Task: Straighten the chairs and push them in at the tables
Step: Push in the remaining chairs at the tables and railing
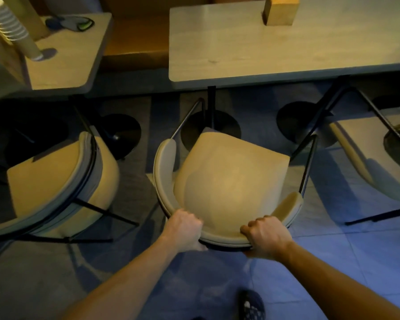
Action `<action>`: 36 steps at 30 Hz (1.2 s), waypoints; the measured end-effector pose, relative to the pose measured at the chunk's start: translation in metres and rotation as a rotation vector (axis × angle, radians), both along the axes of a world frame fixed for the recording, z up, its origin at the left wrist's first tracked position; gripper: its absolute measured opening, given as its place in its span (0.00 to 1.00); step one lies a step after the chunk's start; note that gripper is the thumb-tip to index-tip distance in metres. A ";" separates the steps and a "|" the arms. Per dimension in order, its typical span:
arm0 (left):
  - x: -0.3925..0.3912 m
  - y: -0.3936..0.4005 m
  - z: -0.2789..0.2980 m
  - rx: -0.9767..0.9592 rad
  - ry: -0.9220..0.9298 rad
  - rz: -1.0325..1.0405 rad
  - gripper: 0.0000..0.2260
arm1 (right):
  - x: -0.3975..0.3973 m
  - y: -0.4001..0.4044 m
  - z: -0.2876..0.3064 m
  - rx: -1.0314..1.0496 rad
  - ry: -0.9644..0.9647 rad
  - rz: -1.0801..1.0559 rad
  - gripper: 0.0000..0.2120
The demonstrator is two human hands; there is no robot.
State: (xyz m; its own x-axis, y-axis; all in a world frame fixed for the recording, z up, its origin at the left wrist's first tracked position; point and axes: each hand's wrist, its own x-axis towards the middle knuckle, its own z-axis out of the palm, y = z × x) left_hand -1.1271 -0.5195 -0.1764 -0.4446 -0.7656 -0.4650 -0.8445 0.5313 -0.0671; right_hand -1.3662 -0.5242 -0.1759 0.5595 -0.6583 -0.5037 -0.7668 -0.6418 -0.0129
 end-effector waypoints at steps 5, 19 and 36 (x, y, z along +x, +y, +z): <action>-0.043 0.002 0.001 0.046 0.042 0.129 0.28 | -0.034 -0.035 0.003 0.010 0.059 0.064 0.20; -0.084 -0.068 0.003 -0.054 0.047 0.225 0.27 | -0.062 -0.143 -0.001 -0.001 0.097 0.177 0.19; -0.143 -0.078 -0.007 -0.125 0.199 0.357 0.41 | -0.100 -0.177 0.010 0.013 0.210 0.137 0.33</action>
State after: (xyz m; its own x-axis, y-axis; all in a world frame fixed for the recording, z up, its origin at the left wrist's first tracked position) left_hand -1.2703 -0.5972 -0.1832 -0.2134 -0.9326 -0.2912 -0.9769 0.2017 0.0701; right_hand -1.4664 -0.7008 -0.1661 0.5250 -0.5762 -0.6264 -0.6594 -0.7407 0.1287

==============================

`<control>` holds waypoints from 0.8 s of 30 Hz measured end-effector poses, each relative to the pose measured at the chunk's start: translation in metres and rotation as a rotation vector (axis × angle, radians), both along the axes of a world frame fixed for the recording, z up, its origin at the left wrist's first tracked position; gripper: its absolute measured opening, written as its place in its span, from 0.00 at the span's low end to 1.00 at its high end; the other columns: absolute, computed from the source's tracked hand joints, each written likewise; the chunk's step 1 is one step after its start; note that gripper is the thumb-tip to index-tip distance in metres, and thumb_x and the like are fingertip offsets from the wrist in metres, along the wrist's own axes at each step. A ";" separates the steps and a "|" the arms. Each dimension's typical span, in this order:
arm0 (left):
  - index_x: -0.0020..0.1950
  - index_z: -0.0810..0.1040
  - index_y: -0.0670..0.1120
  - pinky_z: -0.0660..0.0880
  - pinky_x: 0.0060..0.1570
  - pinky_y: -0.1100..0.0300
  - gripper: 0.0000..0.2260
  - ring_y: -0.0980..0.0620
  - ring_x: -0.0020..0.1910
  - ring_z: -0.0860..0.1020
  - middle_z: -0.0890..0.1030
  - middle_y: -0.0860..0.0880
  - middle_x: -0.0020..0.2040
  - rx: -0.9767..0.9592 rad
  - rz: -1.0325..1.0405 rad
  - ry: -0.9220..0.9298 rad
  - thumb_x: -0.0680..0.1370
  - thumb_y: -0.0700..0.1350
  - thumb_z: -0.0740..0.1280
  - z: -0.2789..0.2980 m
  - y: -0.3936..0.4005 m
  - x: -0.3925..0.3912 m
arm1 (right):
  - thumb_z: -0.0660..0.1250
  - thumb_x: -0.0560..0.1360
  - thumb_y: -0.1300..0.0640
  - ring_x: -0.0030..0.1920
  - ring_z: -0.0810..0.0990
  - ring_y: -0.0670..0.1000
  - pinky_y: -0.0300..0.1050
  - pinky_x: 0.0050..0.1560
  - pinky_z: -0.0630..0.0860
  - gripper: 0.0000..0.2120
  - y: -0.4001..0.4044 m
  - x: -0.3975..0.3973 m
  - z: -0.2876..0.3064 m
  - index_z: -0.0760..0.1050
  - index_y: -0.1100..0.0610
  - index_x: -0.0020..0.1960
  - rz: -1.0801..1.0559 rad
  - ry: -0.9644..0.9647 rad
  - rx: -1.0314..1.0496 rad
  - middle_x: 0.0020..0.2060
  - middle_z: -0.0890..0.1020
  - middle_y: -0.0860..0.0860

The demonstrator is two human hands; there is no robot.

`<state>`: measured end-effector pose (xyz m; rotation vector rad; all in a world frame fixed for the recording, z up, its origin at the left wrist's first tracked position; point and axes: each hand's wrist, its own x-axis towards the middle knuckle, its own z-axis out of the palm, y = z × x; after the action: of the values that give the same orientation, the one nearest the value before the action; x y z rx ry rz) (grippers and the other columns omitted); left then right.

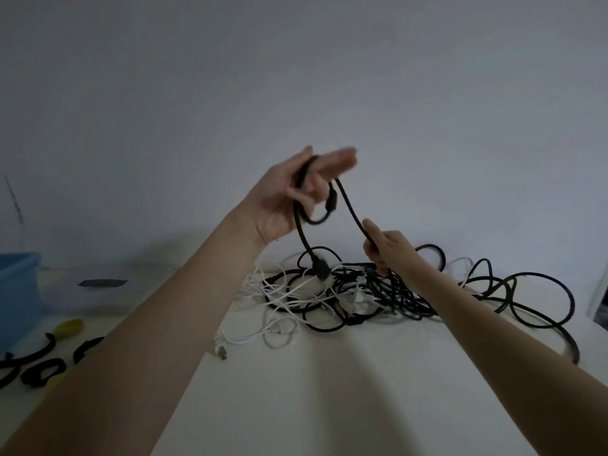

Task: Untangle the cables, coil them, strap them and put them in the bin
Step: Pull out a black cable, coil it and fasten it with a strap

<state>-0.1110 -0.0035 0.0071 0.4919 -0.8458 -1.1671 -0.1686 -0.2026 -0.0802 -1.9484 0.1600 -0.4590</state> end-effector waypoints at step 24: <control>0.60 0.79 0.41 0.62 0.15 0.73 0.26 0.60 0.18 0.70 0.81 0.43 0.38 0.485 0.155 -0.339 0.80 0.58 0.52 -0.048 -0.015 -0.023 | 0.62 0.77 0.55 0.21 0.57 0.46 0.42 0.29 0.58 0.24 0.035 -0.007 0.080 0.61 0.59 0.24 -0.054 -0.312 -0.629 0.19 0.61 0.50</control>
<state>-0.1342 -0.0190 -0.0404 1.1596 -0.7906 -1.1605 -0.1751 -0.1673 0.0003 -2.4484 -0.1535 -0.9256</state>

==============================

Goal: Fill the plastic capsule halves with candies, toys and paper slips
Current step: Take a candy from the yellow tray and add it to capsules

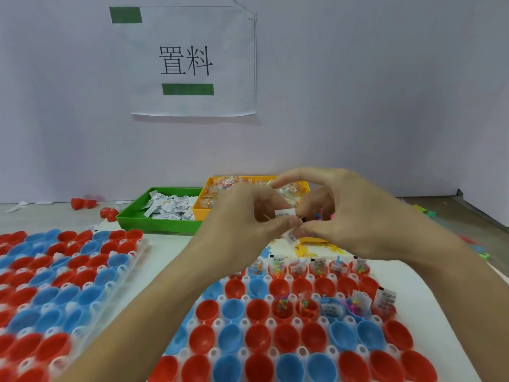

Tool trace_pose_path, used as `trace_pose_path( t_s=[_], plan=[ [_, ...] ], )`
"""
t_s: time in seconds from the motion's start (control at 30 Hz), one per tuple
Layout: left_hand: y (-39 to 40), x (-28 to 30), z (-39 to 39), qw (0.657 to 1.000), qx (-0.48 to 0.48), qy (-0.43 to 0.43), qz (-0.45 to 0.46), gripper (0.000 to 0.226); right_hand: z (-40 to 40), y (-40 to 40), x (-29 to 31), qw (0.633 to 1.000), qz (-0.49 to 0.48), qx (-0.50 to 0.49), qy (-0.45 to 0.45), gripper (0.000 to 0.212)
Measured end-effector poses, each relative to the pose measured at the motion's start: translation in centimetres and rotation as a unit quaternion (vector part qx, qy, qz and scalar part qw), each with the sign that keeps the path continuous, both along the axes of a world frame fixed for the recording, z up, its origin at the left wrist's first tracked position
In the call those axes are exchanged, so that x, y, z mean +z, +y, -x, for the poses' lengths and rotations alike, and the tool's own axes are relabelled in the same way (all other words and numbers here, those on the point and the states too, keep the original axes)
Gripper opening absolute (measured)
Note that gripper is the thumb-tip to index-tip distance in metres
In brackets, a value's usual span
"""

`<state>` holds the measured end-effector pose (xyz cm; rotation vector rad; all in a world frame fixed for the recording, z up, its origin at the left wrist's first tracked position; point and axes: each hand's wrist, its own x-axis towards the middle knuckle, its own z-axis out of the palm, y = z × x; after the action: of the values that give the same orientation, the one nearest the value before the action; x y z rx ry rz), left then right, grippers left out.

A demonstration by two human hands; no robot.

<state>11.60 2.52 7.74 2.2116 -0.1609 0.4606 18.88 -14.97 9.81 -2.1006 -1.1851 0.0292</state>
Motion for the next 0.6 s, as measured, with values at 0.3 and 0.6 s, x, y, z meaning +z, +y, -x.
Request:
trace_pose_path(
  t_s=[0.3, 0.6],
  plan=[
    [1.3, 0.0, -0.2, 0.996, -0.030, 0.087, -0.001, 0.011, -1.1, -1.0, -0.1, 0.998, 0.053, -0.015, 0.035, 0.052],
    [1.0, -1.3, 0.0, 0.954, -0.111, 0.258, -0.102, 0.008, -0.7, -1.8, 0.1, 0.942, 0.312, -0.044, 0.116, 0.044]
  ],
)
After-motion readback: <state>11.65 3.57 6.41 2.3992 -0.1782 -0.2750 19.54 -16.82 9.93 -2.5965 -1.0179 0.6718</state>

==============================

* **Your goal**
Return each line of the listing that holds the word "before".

* **Task solution**
`<state>`: measured end-effector pose (xyz m; rotation vector rad; all in a world frame fixed for the recording, z up, its origin at the left wrist's first tracked position; point and axes: each hand's wrist, its own x-axis towards the middle knuckle, its own z-axis out of the palm, y = z × x; after the action: of the values that give the same orientation, the one nearest the value before the action; x y z rx ry rz) (grippers and the other columns omitted); left then right.
`<state>` holds the measured end-effector pose (xyz cm; rotation vector rad; all in a world frame fixed for the recording, z up, its origin at the left wrist's first tracked position; point and axes: each hand's wrist, its own x-axis towards the middle knuckle, its own z-axis out of the palm, y = z × x; after the action: of the values that give the same orientation, the one nearest the value before the action; x y z rx ry rz), left then right, grippers left out.

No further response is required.